KEY RESPONSIBILITIES:

- Perform in-depth analysis of vulnerabilities by correlating data from various sources.

- Proactively research and monitor security-related information sources for vulnerability discovery.

- Assess impact of vulnerabilities on critical systems or data and advise on remediation.

- Maintain patch and vulnerability management practices to protect against exploitation.

- Manage tracking and remediation of vulnerabilities, obtaining action plans from stakeholders and using ticketing systems.

- Research current vulnerabilities and exploits using trusted resources.

- Document remediation tasks for application and system owners.

- Report findings and remediation recommendations to stakeholders (e.g., executive reports, trends reports).

- Assist system engineering team in configuring and deploying vulnerability scanning and network assessment tools.

- Support Incident Detection and Response team in daily operations.

- Conduct scans to identify vulnerabilities and ensure security standards compliance.

- Coordinate with external researchers and organizations during the disclosure process for responsible reporting and resolution.

- Collaborate with teams to implement and utilize automated tools for vulnerability management.
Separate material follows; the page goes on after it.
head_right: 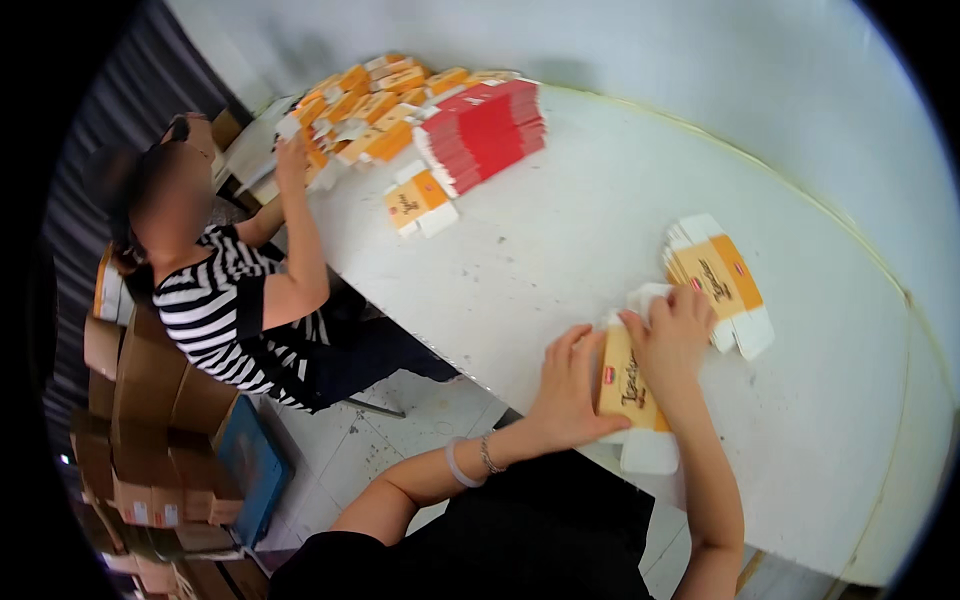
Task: The person assembles small cardboard boxes by folding and tucking flaps. They handle both yellow and red boxes, picking them from a table and placing the finished units into a larger cardboard box. Another person works nearby at the same table.
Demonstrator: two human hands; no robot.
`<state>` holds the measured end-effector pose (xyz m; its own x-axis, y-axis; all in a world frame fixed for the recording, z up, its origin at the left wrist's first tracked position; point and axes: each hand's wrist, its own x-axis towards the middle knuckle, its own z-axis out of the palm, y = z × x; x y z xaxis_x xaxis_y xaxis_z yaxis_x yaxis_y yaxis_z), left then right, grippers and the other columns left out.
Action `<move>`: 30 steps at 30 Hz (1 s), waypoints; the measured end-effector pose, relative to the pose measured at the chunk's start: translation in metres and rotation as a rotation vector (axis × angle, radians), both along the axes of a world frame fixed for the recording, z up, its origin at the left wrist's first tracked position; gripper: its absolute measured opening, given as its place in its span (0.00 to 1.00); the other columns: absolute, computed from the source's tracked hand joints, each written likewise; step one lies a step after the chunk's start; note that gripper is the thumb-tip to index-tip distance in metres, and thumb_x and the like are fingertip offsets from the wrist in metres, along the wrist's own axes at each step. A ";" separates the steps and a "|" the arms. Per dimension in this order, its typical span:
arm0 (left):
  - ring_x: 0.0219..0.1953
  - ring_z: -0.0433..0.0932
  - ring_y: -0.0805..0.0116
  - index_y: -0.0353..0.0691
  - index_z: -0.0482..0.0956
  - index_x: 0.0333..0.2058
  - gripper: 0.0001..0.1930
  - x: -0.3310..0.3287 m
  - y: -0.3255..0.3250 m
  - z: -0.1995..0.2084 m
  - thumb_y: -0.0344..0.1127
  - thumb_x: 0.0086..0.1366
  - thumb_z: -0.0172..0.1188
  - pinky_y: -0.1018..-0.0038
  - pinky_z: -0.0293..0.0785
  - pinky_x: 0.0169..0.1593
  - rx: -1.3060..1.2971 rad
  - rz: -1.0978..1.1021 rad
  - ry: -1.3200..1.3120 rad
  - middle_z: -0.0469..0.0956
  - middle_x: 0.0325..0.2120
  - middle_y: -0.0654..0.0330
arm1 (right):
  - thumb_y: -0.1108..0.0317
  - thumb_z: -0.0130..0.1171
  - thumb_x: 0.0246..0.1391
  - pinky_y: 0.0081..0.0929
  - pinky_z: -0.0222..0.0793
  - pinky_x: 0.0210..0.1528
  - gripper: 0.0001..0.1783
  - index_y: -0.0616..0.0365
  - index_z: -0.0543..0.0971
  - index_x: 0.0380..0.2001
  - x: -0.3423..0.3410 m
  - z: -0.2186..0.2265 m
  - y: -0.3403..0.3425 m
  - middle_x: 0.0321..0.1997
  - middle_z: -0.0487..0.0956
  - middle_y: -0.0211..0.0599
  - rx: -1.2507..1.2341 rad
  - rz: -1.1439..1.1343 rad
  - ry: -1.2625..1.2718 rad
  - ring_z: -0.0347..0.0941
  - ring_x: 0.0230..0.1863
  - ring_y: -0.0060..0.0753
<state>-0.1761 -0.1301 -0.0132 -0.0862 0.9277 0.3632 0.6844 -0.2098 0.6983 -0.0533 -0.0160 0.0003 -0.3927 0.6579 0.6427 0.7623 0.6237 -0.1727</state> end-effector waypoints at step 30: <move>0.43 0.73 0.72 0.33 0.67 0.48 0.25 -0.008 -0.009 0.096 0.32 0.52 0.63 0.74 0.72 0.44 -0.733 -0.775 -1.144 0.74 0.41 0.59 | 0.65 0.63 0.50 0.28 0.56 0.43 0.13 0.60 0.75 0.18 0.036 0.121 -0.073 0.25 0.70 0.30 -0.942 0.378 0.750 0.61 0.34 0.27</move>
- Coordinate with teams to perform regular patching and scanning.

MINIMUM QUALIFICATIONS:

- Extensive experience in vulnerability management, patch management, and configuration management best practices.

- Knowledge of researching vulnerabilities, exploitation techniques, and industry trends/threats.
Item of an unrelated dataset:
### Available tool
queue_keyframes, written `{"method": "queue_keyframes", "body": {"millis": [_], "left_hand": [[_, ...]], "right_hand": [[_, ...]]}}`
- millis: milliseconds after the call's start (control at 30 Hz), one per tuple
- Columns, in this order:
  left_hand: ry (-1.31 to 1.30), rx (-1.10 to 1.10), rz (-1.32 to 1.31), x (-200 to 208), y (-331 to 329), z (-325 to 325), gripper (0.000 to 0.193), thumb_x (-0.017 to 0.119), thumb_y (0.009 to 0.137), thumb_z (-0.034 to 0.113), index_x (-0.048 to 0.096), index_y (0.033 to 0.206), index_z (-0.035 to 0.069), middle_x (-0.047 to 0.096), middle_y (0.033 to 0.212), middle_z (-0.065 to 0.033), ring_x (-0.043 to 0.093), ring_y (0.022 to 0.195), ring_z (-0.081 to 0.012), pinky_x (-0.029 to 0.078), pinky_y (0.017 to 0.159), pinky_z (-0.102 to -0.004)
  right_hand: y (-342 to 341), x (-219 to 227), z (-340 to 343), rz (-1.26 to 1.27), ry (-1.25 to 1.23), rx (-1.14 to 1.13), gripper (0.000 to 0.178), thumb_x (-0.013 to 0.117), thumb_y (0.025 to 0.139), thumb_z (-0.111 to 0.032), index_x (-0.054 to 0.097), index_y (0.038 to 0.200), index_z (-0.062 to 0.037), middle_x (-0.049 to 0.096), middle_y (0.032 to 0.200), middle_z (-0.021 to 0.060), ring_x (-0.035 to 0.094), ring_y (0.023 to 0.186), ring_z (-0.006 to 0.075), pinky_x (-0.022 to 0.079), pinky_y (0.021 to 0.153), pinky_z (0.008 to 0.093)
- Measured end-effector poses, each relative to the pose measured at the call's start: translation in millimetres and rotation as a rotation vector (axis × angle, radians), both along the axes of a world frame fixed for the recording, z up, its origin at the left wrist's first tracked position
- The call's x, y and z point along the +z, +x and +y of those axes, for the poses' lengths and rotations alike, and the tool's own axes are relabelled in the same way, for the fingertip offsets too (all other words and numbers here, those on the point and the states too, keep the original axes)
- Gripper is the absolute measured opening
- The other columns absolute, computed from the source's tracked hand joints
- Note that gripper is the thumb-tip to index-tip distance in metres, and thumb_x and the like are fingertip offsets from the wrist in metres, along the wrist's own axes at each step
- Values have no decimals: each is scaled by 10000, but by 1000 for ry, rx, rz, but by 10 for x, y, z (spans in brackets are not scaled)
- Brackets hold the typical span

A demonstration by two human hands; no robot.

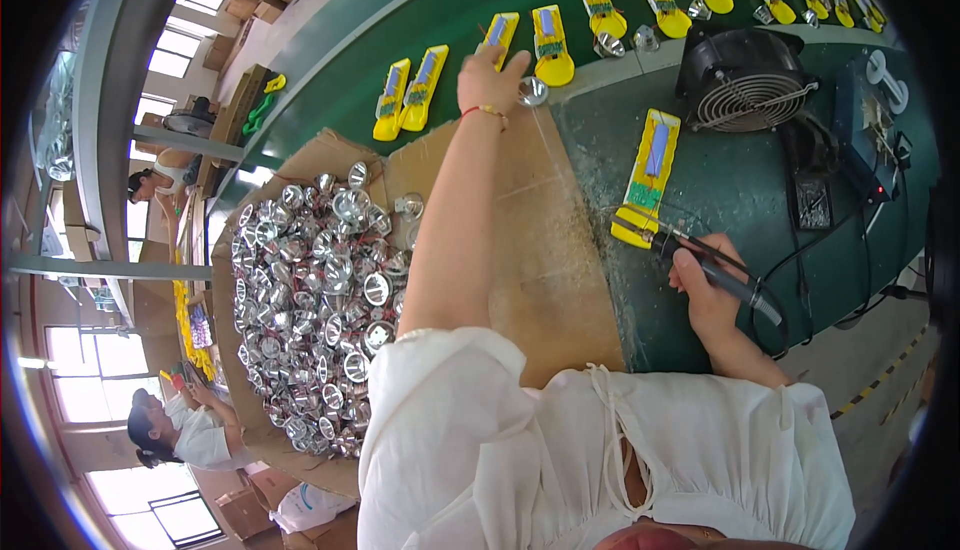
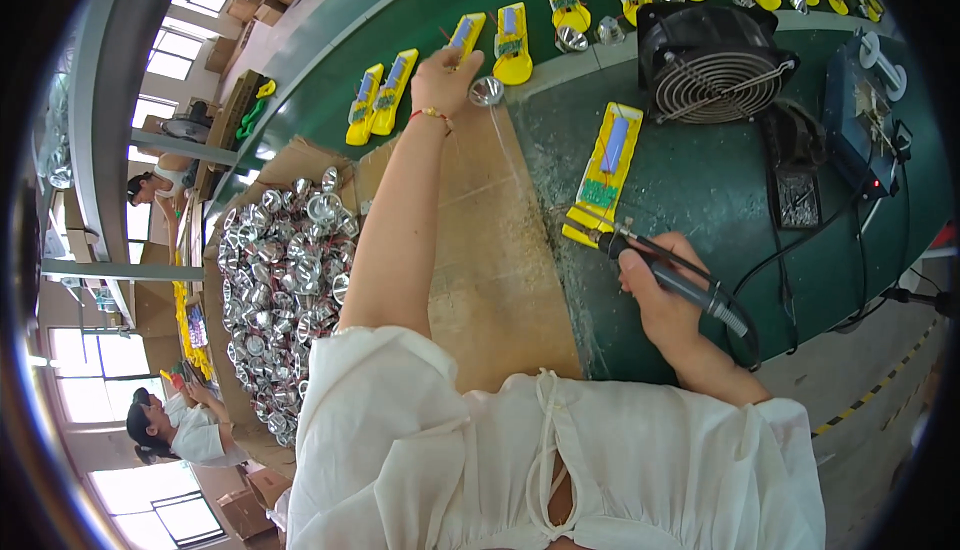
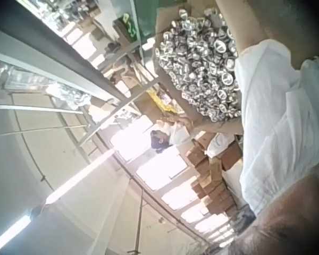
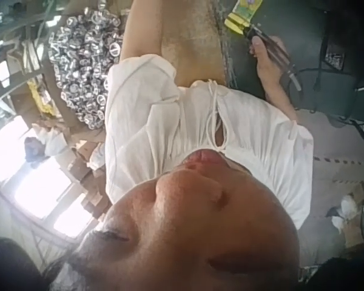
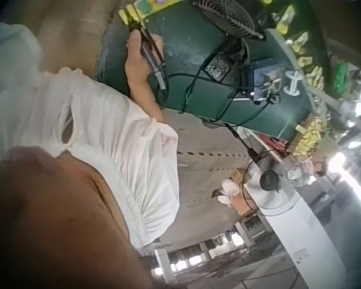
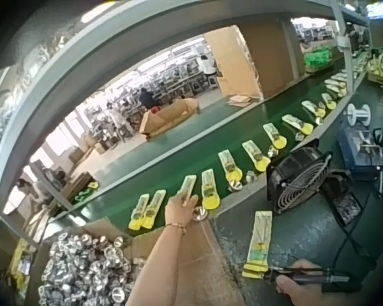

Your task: Soldering wires onto small circuit boards for portable flashlights.

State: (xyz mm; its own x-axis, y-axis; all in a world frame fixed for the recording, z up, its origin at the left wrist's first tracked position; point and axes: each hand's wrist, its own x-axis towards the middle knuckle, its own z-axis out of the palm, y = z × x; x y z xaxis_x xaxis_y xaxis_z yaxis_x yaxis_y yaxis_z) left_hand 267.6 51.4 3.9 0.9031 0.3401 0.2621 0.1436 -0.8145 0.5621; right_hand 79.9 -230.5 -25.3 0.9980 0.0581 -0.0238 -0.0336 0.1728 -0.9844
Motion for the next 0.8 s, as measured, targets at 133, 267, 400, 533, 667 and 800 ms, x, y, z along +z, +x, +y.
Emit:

- Familiarity with Common Weakness Enumeration (CWE) and Common Vulnerability Scoring System (CVSS).

- Experience with vulnerability and compliance scanning tools such as Qualys, Rapid7, or Tenable Nessus.

- Ability to interpret security advisories and understand vulnerability exploitation and impact.
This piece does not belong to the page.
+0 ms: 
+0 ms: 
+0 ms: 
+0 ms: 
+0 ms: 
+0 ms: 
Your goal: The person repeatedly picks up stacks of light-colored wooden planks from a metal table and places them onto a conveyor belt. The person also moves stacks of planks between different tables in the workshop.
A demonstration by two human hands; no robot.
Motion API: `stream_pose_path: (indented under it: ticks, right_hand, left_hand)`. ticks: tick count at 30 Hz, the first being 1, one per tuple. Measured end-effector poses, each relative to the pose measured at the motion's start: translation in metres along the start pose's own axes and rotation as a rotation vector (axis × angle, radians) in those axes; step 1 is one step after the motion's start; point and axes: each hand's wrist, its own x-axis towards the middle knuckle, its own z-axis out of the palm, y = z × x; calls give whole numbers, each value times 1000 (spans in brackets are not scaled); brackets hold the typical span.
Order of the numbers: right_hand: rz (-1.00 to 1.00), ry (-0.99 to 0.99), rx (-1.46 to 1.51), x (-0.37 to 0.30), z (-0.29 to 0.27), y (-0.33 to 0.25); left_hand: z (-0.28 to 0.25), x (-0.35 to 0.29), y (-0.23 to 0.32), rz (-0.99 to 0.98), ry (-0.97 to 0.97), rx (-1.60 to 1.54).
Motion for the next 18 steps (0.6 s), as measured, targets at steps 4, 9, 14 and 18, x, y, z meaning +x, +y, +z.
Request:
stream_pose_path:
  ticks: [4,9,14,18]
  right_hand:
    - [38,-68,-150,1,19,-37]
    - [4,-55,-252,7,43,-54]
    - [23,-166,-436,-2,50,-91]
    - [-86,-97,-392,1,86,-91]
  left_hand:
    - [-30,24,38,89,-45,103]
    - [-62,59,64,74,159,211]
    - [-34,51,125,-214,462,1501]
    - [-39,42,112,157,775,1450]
- Project management experience.

- Experience with patching procedures for Linux, Windows, etc.

- Ability to self-direct project outcomes and achieve program goals with minimal supervision.

- Problem-solving and troubleshooting skills for resolving communication and system issues.

PREFERRED QUALIFICATIONS:

- BA/BS or MA/MS in Engineering, Computer Science, Information Security, or Information Systems.

- Prior experience with coordinated disclosure programs and working with external security researchers.

- Desired certifications include CISSP or similar.

- Experience implementing scanning architectures.

- Familiarity with data analysis and visualization technologies.

- Experience managing and tracking vulnerability cases.

- Excellent written and oral communication skills.